I sell all kind of books from modern paperbacks to a history of the bible from 1733. i hardly have any text books though as they are a bugger to sell and take up too much room in my container.

thanks for the replies so far.


----------



## snouty warthog (Aug 1, 2006)

I reckon anywhere along Wilmslow road between Didsbury and Rusholme- get the student market, and also the well-off middle-classes who like reading... Binka may be right, Withington may be a good bet, although a charity bookshop opened there in the last few months, which could undermine your market... 

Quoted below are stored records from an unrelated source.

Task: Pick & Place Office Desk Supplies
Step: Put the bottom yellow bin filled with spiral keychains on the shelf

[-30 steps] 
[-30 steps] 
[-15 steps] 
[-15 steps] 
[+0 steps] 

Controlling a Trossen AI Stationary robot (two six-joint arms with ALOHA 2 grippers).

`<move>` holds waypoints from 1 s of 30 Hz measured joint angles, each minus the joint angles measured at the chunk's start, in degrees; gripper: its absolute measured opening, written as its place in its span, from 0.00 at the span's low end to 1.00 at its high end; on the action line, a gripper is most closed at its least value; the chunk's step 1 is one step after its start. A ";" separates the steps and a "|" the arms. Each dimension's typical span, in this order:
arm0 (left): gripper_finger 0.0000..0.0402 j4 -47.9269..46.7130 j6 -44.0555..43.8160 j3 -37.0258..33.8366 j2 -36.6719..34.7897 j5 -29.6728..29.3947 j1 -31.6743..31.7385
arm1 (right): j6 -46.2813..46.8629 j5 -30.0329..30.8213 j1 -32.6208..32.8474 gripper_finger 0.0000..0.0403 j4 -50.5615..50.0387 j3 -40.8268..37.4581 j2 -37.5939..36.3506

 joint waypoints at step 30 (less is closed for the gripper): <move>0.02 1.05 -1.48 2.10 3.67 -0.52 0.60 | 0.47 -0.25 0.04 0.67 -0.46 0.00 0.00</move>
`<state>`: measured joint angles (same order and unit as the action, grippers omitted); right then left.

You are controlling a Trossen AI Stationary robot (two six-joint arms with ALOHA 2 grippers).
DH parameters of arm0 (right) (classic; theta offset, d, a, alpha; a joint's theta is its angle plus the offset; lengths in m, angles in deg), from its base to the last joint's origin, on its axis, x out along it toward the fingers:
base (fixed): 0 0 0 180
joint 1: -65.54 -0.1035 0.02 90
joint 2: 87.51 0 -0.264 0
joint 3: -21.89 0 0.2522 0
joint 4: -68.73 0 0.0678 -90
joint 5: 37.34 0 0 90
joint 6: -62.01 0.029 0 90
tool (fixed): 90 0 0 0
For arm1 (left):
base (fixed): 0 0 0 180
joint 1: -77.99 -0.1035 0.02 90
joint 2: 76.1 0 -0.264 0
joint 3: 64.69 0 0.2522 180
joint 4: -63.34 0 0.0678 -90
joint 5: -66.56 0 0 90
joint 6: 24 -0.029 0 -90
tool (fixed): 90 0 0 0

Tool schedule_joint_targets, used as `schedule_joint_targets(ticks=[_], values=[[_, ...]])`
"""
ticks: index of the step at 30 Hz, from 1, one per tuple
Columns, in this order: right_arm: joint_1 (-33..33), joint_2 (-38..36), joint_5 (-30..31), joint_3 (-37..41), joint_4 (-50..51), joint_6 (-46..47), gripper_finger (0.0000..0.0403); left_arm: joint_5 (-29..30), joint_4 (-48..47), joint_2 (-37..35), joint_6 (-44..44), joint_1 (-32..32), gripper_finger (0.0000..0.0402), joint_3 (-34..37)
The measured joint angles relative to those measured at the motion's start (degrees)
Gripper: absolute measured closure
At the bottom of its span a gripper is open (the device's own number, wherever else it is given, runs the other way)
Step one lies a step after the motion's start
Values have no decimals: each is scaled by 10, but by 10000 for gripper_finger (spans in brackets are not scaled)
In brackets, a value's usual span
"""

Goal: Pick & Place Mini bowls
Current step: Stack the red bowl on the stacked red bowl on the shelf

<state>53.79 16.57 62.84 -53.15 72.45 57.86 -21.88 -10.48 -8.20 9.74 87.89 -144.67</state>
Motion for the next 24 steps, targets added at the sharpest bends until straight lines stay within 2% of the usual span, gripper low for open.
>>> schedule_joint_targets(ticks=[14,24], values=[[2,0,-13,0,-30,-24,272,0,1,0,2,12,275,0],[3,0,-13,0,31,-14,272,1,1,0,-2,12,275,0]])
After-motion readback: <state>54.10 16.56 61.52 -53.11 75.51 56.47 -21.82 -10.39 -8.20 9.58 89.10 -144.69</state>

from speaking to booksellers in the last few years, it seems that there is very little money to be made from second-hand books, with the advent of ebay, plus car-boots, and the charity bookshops... have you found this?


----------



## Mungy (Aug 2, 2006)

snouty warthog said:
			
		

> from speaking to booksellers in the last few years, it seems that there is very little money to be made from second-hand books, with the advent of ebay, plus car-boots, and the charity bookshops... have you found this?



sadly it would seem that way. i've been self employed 12 months now, and i'm pretty much fucked financially. i had more financial security on IS


----------



## Hocus Eye. (Aug 2, 2006)

Hello Mungy

I collect (in theory have stopped collecting, but that doesn't happen)  English Topography from the period before 1939 back to the 19th Century.  Got anything like that?

Hocus


----------



## binka (Aug 3, 2006)

Mungy said:
			
		

> sadly it would seem that way. i've been self employed 12 months now, and i'm pretty much fucked financially. i had more financial security on IS


if you are going to do a book sale in manchester, i would suggest the last week in september might be the best time: students are back and have their loans. tbh not sure where the best place might be, im tempted to say west didsbury, but i wouldnt take my advice without asking some who knows about it first.


----------



## Jambooboo (Aug 4, 2006)

There's a student market every Tuesday during term time at The Academy. I looked into it a while back and IIRC it was about £25 to hire a stall for the day.


----------



## Mungy (Aug 7, 2006)

a woman from withington came to our booksale in rhyl over the weekend. she gave us some info, so we are off to withington in the next couple of weeks to have a looksee. 

thanks to the manchester folk.


----------